▶ Work to be completed
Please return the full listing word for word, leaving out any pictures.

▶ Supplied material
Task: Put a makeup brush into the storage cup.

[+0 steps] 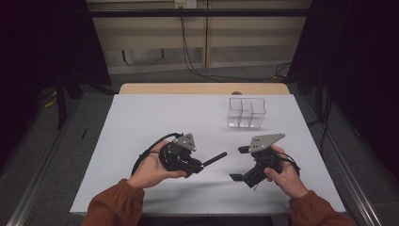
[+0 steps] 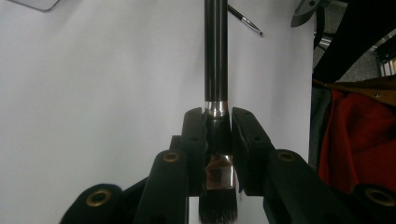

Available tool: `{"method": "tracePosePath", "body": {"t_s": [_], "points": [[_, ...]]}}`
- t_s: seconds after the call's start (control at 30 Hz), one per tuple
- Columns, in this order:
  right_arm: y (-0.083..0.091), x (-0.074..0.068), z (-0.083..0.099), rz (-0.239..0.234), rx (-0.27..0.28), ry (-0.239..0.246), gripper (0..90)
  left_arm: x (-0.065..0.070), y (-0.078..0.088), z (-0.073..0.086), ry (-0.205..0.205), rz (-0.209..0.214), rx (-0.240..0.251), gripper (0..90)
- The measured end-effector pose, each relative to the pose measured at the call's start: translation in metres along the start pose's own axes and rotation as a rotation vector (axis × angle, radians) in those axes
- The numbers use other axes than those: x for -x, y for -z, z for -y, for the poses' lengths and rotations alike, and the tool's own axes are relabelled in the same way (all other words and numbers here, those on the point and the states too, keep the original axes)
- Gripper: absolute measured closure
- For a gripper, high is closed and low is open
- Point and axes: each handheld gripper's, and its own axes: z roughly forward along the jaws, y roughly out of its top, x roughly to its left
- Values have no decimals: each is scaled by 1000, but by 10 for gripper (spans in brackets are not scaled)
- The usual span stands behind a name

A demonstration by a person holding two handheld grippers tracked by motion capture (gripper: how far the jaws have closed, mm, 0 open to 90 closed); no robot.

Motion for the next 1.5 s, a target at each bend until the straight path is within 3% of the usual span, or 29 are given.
{"method": "tracePosePath", "body": {"t_s": [0.13, 0.27, 0.4, 0.47, 0.57, 0.8, 1.17, 1.37, 1.5], "points": [[-4, 3, -4, -37, -39, 7, 34, 0, -2, 0, -19, 11, -36, 760], [-11, 4, -4, -45, -82, 10, 57, 1, -5, 0, -20, 14, -54, 760], [-18, 0, -7, -31, -151, 62, 72, 0, -5, -2, -26, 18, -63, 760], [-20, -1, -9, -69, -153, 76, 62, 1, -6, -3, -24, 18, -73, 760], [-22, -1, -12, -73, -169, 84, 62, 1, -8, -3, -29, 22, -93, 760], [-26, 3, -18, -159, -247, 111, 83, 0, -12, -3, -23, 33, -119, 760], [-37, 7, -37, -184, -375, 189, 176, 1, -23, -1, -26, 36, -164, 759], [-44, 5, -40, -205, -474, 200, 232, 2, -26, -2, -40, 33, -181, 760], [-49, 4, -42, -210, -493, 222, 299, 2, -29, -2, -37, 41, -193, 760]]}}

▶ Reply
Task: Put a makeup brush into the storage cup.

[+0 steps] 
[+0 steps] 

Available tool: `{"method": "tracePosePath", "body": {"t_s": [_], "points": [[_, ...]]}}`
- t_s: seconds after the call's start (control at 30 Hz), one per tuple
- Columns, in this order:
  right_arm: y (-0.083..0.091), x (-0.074..0.068), z (-0.083..0.099), rz (-0.239..0.234), rx (-0.27..0.28), ry (-0.239..0.246), gripper (0..90)
  left_arm: x (-0.065..0.070), y (-0.078..0.088), z (-0.073..0.086), ry (-0.205..0.205), rz (-0.209..0.214), rx (-0.240..0.251), gripper (0..90)
- The measured end-effector pose, each relative to the pose measured at the call's start: translation in metres along the start pose's own axes and rotation as a rotation vector (axis × angle, radians) in those axes
- The numbers use other axes than those: x for -x, y for -z, z for -y, for the poses' lengths and rotations alike, and the tool's own axes are relabelled in the same way (all other words and numbers here, those on the point and the states too, keep the original axes)
- Gripper: absolute measured closure
- For a gripper, high is closed and low is open
- Point and axes: each handheld gripper's, and its own axes: z roughly forward along the jaws, y roughly out of its top, x roughly to its left
- Values have no decimals: each is scaled by 1000, but by 10 for gripper (spans in brackets are not scaled)
- The usual span stands behind a name

A demonstration by a person holding two handheld grippers tracked by motion capture (gripper: how far the jaws have closed, mm, 0 open to 90 closed); no robot.

Motion for the next 1.5 s, a target at each bend until the straight path is within 3% of the usual span, or 29 are given.
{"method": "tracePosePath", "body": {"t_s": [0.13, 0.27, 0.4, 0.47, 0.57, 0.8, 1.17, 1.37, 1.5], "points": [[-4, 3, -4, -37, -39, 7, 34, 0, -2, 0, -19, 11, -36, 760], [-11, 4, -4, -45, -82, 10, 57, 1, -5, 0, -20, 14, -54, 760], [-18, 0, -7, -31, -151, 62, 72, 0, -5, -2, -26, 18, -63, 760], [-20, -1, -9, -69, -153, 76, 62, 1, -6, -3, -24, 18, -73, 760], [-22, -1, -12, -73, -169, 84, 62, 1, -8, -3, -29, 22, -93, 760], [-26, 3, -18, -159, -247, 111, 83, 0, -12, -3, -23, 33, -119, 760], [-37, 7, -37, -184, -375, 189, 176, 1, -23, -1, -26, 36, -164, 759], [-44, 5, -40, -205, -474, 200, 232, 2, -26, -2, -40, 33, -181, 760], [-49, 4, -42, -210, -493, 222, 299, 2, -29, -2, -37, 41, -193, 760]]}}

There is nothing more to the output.